Eine Blue Card („Blaue Karte“) können hochqualifizierte Ausländer erhalten, wenn sie in Deutschland einen Job finden, der mindestens mit 44 800 Euro jährlich entlohnt wird. Bisher lag dieses Gehaltslimit bei 66 000 Euro – und damit viel zu hoch. 2010 lockte das nur 219 Spitzenkräfte nach Deutschland. In den Jahren zuvor waren es noch weniger. Eine Blue Card berechtigt zunächst zu einem dreijährigen Aufenthalt in Deutschland. Für ausgesprochene Mangelberufe wurde der Mindestlohn auf knapp 35 000 Euro gesenkt. Bisher war zudem vorgeschrieben, dass die Arbeitsagenturen prüfen mussten, ob sich für die jeweiligen Jobs keine deutschen Bewerber finden. Diese Prüfung entfällt. „Deutschland setzt sich an die Spitze des Wettbewerbs“, sagt der FDP-Mann Wolff. Verglichen mit den Rahmenbedingungen der europäischen Blue-Card-Richtlinie seien die Standards hierzulande noch attraktiver.

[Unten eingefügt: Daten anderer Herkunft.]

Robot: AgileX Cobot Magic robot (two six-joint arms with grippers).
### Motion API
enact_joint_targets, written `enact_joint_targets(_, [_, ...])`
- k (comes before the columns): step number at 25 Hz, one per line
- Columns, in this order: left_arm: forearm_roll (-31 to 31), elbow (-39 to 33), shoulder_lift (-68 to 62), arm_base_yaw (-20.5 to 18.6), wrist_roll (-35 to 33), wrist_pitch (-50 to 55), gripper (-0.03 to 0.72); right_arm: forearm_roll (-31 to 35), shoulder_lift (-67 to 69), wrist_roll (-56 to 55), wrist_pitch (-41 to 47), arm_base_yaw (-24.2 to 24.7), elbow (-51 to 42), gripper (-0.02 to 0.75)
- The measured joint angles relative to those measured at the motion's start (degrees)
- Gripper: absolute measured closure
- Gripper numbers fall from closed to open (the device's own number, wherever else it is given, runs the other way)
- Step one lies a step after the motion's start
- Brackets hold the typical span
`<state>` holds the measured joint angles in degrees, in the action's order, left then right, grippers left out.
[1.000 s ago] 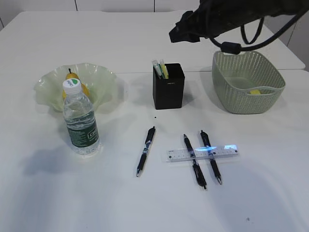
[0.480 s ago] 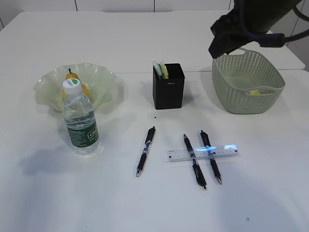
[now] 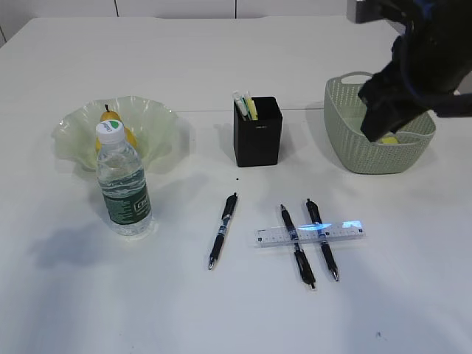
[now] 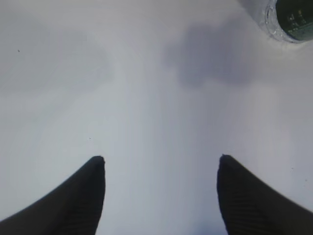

Erst die blaue Karte, dann der Pass

Nach drei Jahren können Arbeitnehmer mit einer Blue Card eine Niederlassungserlaubnis erwerben. Das entspricht fast der Staatsbürgerschaft, nur haben die Nutznießer kein Wahlrecht. Wer gute deutsche Sprachkenntnisse nachweisen kann, der soll nach zwei Jahren Blue Card eine Niederlassungserlaubnis erhalten. Die FDP hatte auf noch kürzere Fristen gedrungen. Das scheiterte am Widerstand der CSU.

Ausländische Studenten sollen hier bleiben

Fremde Studenten sollen bleiben

Zurzeit studieren schon 250 000 Ausländer an deutschen Universitäten. Die Bundesrepublik ist nach den USA und Großbritannien auf Platz drei der beliebtesten Studienländer. Doch die meisten Absolventen kehren Germany nach dem Examen den Rücken, obwohl sie hier dringend gebraucht würden. Der Gesetzgeber will jungen Akademikern künftig 18 Monate für die Suche nach einem angemessenen Arbeitsplatz einräumen. Während dieser Zeit können ausländische Hochschulabsolventen uneingeschränkt jobben. Bisher war dies maximal zwölf Monate möglich. Auch für Studenten werden die Arbeitsmöglichkeiten ausgeweitet. Sie können in Zukunft 120 volle oder 240 halbe Tage einer Erwerbstätigkeit nachgehen (bisher: 90 bzw. 180). Wer in Deutschland arbeiten will, kann jetzt für sechs Monate ins Land kommen, um eine geeignete Stelle zu suchen. Das war bisher so nicht möglich. Interessenten müssen allerdings einen Hochschulabschluss nachweisen und für ihren Lebensunterhalt selbst aufkommen.

„Die Koalition springt deutlich zu kurz“, rügen die Grünen-Abgeordneten Kerstin Andreae und Mehmet Kilic. Sie fordern „ein strategisches Konzept für die Bewältigung des drohenden Fachkräftemangels“. Dazu sei es sinnvoll, langfristig eine gezielte Einwanderung mittels eines Punktesystems zu ermöglichen, wie es in klassischen Einwanderungsländern wie Australien oder Kanada schon praktiziert wird. Die Vergabe einer unbefristeten Aufenthaltsgenehmigung von Deutschkenntnissen abhängig zu machen, sei „weltfremd“.